With the Adelaide art scene experiencing a wave of popularity and progression, it seems as if there are new shows, artists and galleries appearing every week. Having had a solid scene for some time, it now appears as if the city is opening up and offering creatively driven individuals with a bit of drive more and more opportunities.
One of these talented artists, Fletch Cuts, is riding high on a wave of ever growing interest in new and intriguing street derived art. Having recently held a successful show with friend Lost Track, “Lost Cuts” at Espionage Gallery, and with works in multiple group shows across the country, Fletch Cuts is no stranger to fans of Australian stencil art. With a unique style, no mean feat in the world of cutting, Fletch Cuts tells a story of urbanity and every day living in his works – punctured by flights of fantasy and the macabre.
We had a chat to Fletch (great name, if I do say so myself) last week to get the low down on his art, his shows, techniques and all things good and Radelaide … so read on and check out the interview, as well as a whole mass of photos from his latest show at Espionage Gallery!
Back at the beginning, what lead you down the creative path and how did you pick up your first scalpel? What drew you to the creating in the first place?
I have always liked playing with knives and drawing pictures, but I never used to have much confidence in my illustration skills. I found stencilling a great way to get correct proportion, placement and to cut stuff.
When approaching new ideas for your work, where do you usually start? Is it an organic process for you or do you evolve ideas from research or chosen themes?
I usually get inspired by already existing images, mainly sourced from friends and family. I’ll have a loose idea and then that sparks the hunger to look through peoples photo collections.
It feels in some ways that stencil art has dwindled a little since its heyday last decade – but those who were dedicated from the start are still at it, and are constantly evolving – what do you see the future of stencil art holding for those who are pushing the boundaries of the art?
I am constantly blown away by other artists work, my mind boggles trying to predict what they are going to do next.
Though stencils play a large part in your artistic output, we’ve also seen a fair amount of aerosol works in amongst your folio – is it important for you to move in different areas and mediums when creating?
It’s important for any artist to move in new directions. Also, it’s refreshingly less stressful leaving the house with just a couple of cans rather than big awkward stencils you have just spent a stupid amount of hours cutting. My stencils rarely leave the house these days.
You seem to be a good person to ask this one of, so lets talk about skulls in art. They are quite an iconic image – what is it about this piece of human anatomy that you believe both draws in an artist, as well as the people viewing them? , do you see them as overplayed, and how do you ring something new to their presence in your work?

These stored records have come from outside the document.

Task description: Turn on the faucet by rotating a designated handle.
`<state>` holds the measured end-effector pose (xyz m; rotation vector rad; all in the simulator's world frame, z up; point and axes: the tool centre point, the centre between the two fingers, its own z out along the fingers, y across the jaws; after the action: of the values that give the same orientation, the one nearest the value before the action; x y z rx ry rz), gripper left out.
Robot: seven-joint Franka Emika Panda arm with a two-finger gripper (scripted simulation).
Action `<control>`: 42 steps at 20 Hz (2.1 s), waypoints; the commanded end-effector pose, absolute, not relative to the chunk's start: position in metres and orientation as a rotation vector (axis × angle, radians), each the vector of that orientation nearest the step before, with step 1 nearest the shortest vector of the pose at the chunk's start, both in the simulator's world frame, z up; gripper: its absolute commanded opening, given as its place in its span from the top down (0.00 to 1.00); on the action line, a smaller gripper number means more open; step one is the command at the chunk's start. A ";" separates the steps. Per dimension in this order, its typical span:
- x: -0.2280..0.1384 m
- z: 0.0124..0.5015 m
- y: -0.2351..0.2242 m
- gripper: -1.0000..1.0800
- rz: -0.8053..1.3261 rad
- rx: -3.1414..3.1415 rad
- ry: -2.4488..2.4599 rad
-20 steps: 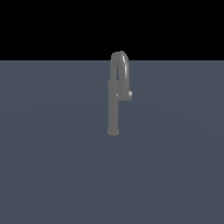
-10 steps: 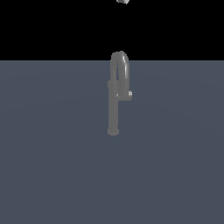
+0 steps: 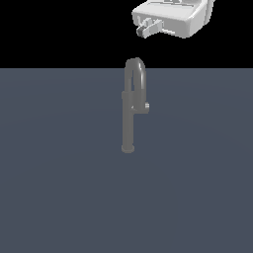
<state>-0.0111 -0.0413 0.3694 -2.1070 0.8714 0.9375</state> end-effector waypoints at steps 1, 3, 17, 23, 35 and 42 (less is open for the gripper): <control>-0.001 0.353 -0.046 1.00 0.989 -2.017 0.912; 0.006 0.339 -0.049 1.00 1.029 -1.941 0.945; 0.032 0.239 -0.057 1.00 1.246 -1.431 1.125; 0.034 0.216 -0.054 1.00 1.285 -1.313 1.157; 0.026 0.214 -0.053 1.00 1.295 -1.284 1.165; 0.016 0.221 -0.054 1.00 1.295 -1.284 1.164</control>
<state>0.0159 -0.0549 0.2212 -1.2845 1.1644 1.2932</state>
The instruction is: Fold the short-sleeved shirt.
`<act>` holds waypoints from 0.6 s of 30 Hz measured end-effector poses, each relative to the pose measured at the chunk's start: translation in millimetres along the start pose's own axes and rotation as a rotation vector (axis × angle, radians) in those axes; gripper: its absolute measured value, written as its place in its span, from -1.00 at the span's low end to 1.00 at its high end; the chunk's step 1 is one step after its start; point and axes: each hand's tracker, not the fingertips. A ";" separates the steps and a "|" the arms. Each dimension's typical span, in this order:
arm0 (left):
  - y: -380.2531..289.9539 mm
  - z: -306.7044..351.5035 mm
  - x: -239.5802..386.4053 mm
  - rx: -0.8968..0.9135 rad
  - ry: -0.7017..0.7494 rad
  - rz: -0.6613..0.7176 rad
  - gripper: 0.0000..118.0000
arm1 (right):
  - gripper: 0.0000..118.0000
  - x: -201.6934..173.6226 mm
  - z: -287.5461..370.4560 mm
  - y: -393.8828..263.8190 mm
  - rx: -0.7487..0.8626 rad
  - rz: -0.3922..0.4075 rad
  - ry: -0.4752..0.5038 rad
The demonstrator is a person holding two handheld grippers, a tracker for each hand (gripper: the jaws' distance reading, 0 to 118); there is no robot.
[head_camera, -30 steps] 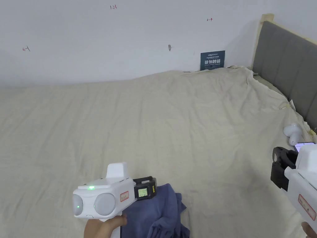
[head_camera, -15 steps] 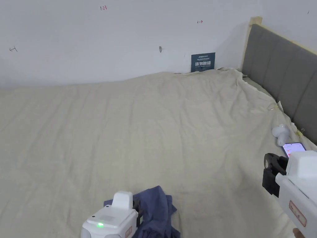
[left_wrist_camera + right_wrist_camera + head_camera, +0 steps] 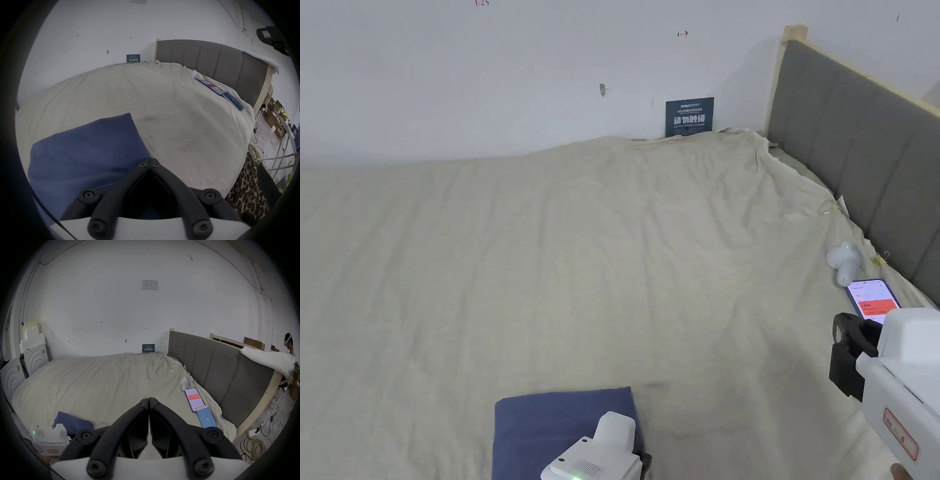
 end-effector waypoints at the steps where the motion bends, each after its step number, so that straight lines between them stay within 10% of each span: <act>1: -1.3 1.4 0.9 0.003 -0.003 0.011 -1.00 | -1.00 0.2 0.2 0.0 0.000 0.001 -0.001; 18: 80.2 124.9 -48.1 0.380 0.105 0.015 -1.00 | -1.00 -34.5 11.7 24.9 0.101 0.006 0.040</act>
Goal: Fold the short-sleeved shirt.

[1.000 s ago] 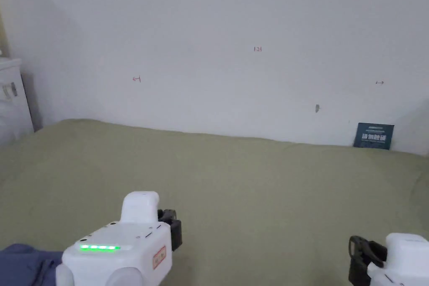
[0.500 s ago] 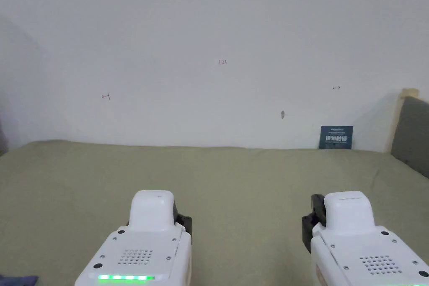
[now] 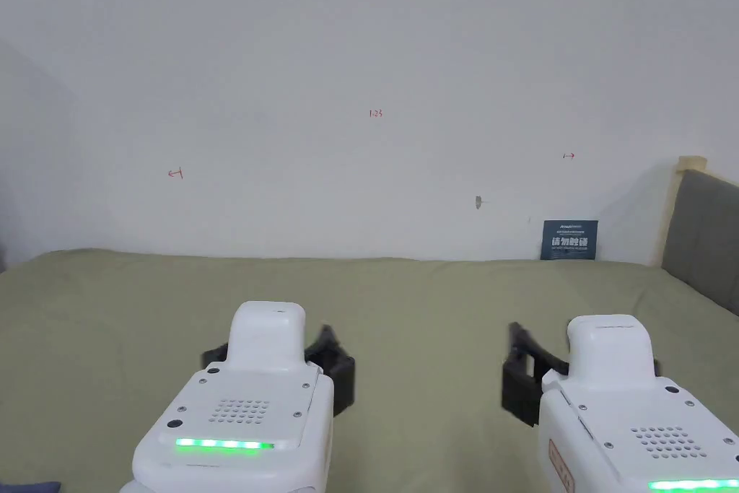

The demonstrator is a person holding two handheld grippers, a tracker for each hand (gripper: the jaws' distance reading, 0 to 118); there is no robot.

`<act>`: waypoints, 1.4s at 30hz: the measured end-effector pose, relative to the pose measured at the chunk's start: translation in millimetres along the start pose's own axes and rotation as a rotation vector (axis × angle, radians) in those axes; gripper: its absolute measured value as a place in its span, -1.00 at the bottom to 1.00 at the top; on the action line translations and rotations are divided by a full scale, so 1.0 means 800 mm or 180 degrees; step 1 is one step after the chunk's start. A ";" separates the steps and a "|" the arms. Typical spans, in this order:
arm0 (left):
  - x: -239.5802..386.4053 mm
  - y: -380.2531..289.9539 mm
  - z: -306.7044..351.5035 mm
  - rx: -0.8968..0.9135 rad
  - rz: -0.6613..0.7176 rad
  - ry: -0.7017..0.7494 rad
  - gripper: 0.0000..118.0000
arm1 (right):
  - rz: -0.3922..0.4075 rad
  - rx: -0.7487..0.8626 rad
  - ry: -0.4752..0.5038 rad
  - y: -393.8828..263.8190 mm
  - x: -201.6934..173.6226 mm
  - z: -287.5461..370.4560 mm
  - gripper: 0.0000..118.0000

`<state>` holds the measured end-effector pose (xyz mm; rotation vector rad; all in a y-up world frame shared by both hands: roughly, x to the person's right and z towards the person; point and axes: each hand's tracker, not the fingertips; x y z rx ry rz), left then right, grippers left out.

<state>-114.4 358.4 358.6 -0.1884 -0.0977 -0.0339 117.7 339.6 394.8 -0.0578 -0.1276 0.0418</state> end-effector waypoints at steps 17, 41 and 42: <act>-0.013 -0.007 0.006 0.0047 0.0084 0.0109 1.00 | -0.0006 -0.0010 -0.0046 -0.003 0.004 0.004 0.99; -0.010 -0.017 0.022 0.0000 0.0189 0.0053 1.00 | 0.0046 -0.0069 -0.0018 -0.009 -0.001 0.002 1.00; -0.011 -0.017 0.021 -0.0014 0.0190 0.0053 1.00 | 0.0059 -0.0070 0.0001 -0.009 -0.002 0.000 1.00</act>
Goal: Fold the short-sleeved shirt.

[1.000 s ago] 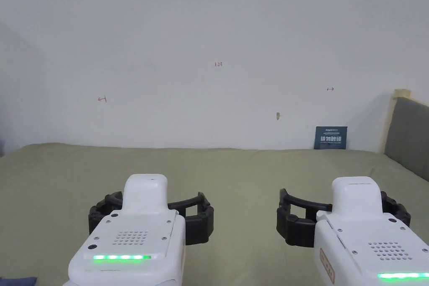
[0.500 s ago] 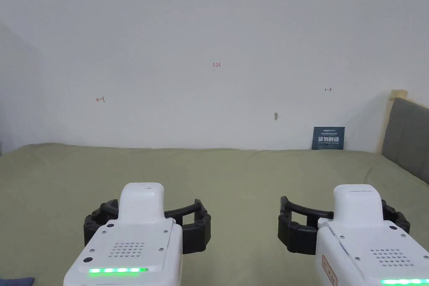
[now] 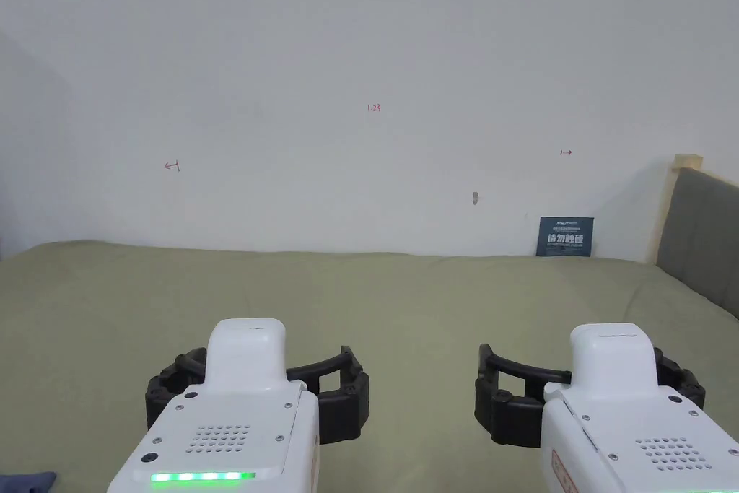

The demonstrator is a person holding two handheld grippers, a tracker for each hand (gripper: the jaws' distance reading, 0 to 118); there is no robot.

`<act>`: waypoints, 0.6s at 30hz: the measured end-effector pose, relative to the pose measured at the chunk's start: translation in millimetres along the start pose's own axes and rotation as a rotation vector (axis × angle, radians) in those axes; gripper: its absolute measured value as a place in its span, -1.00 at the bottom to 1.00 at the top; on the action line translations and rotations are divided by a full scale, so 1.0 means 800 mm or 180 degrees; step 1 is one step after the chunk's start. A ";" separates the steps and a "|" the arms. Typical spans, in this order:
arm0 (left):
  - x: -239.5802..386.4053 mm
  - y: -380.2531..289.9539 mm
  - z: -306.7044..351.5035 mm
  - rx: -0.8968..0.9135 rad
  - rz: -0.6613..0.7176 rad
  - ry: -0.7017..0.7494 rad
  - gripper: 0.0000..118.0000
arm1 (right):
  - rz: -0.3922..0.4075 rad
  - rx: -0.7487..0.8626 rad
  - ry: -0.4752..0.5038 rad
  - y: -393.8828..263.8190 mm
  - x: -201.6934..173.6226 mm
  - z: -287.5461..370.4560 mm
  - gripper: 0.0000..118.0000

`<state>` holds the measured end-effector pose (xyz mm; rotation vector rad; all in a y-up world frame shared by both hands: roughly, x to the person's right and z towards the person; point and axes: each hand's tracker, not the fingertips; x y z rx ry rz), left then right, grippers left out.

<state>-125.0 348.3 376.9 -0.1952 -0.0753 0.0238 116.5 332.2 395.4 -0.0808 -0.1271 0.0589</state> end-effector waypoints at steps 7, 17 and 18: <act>0.000 0.001 -0.001 -0.0044 -0.0009 0.0013 1.00 | 0.0010 0.0014 0.0117 0.007 0.000 0.001 1.00; 0.001 0.008 0.002 -0.0041 -0.0004 -0.0001 1.00 | -0.0124 -0.0153 0.0048 0.009 -0.001 0.006 1.00; 0.002 0.008 0.002 -0.0049 -0.0019 0.0008 1.00 | -0.0194 -0.0135 0.0202 0.010 0.002 0.008 1.00</act>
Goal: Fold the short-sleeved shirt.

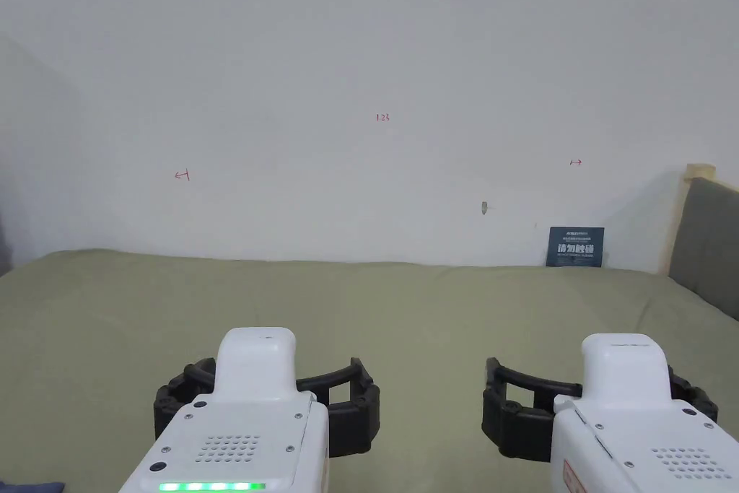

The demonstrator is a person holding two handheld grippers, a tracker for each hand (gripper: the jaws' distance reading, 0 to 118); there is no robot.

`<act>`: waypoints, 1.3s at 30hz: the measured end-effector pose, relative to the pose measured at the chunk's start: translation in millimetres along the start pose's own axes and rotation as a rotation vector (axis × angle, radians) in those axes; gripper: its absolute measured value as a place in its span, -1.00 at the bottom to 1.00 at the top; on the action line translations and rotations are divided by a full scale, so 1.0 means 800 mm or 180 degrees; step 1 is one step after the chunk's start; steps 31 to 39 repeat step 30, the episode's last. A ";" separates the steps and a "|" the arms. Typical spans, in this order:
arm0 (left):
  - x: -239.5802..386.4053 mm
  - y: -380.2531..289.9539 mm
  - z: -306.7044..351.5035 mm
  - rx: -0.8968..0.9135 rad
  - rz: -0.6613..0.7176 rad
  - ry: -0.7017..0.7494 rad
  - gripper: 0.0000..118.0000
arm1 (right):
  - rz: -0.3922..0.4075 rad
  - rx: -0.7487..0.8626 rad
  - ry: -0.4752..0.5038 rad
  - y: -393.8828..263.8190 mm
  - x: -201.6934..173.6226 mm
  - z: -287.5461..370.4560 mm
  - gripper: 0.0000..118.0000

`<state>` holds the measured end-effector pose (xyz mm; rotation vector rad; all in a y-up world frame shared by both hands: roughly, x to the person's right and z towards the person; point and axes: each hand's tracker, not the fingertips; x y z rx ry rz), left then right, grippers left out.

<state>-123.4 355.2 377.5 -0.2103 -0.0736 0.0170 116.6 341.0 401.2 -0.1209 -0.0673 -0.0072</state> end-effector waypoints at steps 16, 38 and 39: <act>-0.005 0.002 0.000 -0.0038 0.0075 -0.0029 1.00 | 0.0083 -0.0060 -0.0154 0.006 -0.014 0.000 1.00; -0.004 0.004 0.000 -0.0044 0.0100 -0.0037 1.00 | 0.0021 -0.0095 -0.0138 0.009 -0.010 -0.001 0.99; -0.004 0.004 0.000 -0.0044 0.0100 -0.0037 1.00 | 0.0021 -0.0095 -0.0138 0.009 -0.010 -0.001 0.99</act>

I think a skull from any angle is a tough, solid image. No matter how ugly we all are, all of our skulls look awesome. I’m not sure if the skull will ever become overplayed to me, its association with death will always keep it relevant and powerful.
You just recently had a duo show with Lost Track – how did you both come up with the idea to do it together at Espionage, and what will the show entail? Have you worked together before?
Josh, Lt and I are all good friends and have worked together on the street, so it was an easy and natural decision to work together on this.
Can you tell us a little about how you view the Adelaide “scene” right now? What do you see happening, and where do you feel it is going? What would you recommend for people to go and see if they want to get their art fix in the city?
The “scene” is strong from all angles, from the street to the gallery it’s never been as accessible and friendly as it is now. Blyth st, Topham mall, Morphet st bridge, the Jive bar carpark and the Toy Soldiers totem wall near the Grace Emily are just a few of the many great outdoor spots to check out.
As far as galleries go there are too many great ones to mention, Espionage, Tooth and Nail, Magazine, Paper String Plastic, Urban Cow, These Walls Don’t Lie, Cold Krush and Ladybeads are to name but a few.
Just on Adelaide at the moment, we’ve seen some recent news about the possible closure of the cities only legal wall, Topham Court – we recently saw you do a small interview about it. What are the issues surrounding the wall at the moment and how important is it for artists to have legal spaces to paint in their cities?
It’s the only outdoor gallery where anyone can come and paint, not everyone has a studio, shed or a commissioned wall to paint in or on and aren’t willing to paint illegally, Topham mall has given a freedom to those people to throw some paint and see what happens as well as well established artists to have fun. The issues surrounding its possible closure are ones that should have been obvious when choosing the location in the first place. In my mind the issues are quite minor and nowhere near outweigh its benefits.
What have been some of the more difficult aspects of trying to get your art out there to the world? Do you find that you have to be a bit of a jack of all trades – artist, promoter, social media guru and all that? With so many people following creative paths these days, what are some of the more challenging aspects of being an artist in Australia today?
This is a hard question for me to answer because I suck at promoting myself and selling my art, and therefore don’t do it enough.
So what do you have planned next, and where would you like to take your art to from here?
Again this is a hard question to answer; it’s the day after my shows opening and I’m just looking forward to hanging out with my dog more – maybe I’ll do a series of paintings of him, he’s by far the most awesome thing in my life!